### How to complete this task
Output the full listing exactly, character for character.

Start of Dataset excerpt

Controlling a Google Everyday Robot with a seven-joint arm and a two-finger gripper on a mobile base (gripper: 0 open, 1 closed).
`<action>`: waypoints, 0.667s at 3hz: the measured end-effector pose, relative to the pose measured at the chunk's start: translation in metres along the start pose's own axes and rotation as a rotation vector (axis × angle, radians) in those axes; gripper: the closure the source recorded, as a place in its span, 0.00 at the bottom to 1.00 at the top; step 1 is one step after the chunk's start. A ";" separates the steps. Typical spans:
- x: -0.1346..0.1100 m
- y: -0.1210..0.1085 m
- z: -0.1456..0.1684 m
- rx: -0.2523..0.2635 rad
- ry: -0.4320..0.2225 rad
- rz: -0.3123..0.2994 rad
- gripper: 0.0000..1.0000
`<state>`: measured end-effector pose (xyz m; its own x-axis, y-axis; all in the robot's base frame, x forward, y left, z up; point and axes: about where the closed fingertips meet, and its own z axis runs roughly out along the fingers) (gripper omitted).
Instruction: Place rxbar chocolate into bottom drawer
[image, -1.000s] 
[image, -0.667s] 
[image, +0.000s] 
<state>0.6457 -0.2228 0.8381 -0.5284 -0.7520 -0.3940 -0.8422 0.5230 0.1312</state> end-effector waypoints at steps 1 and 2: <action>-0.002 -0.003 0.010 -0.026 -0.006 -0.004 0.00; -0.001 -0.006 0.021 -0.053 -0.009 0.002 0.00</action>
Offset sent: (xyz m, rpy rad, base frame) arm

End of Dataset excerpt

### Solution
Controlling a Google Everyday Robot with a seven-joint arm and a two-finger gripper on a mobile base (gripper: 0 open, 1 closed).
`<action>`: waypoints, 0.667s at 3hz: the measured end-effector pose, relative to the pose measured at the chunk's start: translation in metres along the start pose's own axes and rotation as a rotation vector (axis × angle, radians) in those axes; gripper: the closure the source recorded, as a place in its span, 0.00 at the bottom to 1.00 at the top; step 1 is one step after the chunk's start. A ";" separates the steps. Typical spans:
- x: -0.1346..0.1100 m
- y: -0.1210..0.1085 m
- z: -0.1456..0.1684 m
- rx: -0.2523..0.2635 rad
- ry: -0.4320..0.2225 rad
- rz: -0.3123..0.2994 rad
- gripper: 0.0000..1.0000
`<state>`: measured end-effector pose (xyz m; its own x-axis, y-axis; all in the robot's base frame, x forward, y left, z up; point and axes: about where the closed fingertips meet, and its own z axis runs roughly out along the fingers) (gripper omitted).
Instruction: Place rxbar chocolate into bottom drawer
[image, -1.000s] 
[image, -0.667s] 
[image, +0.000s] 
<state>0.6457 -0.2228 0.8381 -0.5284 -0.7520 -0.3940 -0.8422 0.5230 0.1312</state> end-effector waypoints at steps 1 and 2: <action>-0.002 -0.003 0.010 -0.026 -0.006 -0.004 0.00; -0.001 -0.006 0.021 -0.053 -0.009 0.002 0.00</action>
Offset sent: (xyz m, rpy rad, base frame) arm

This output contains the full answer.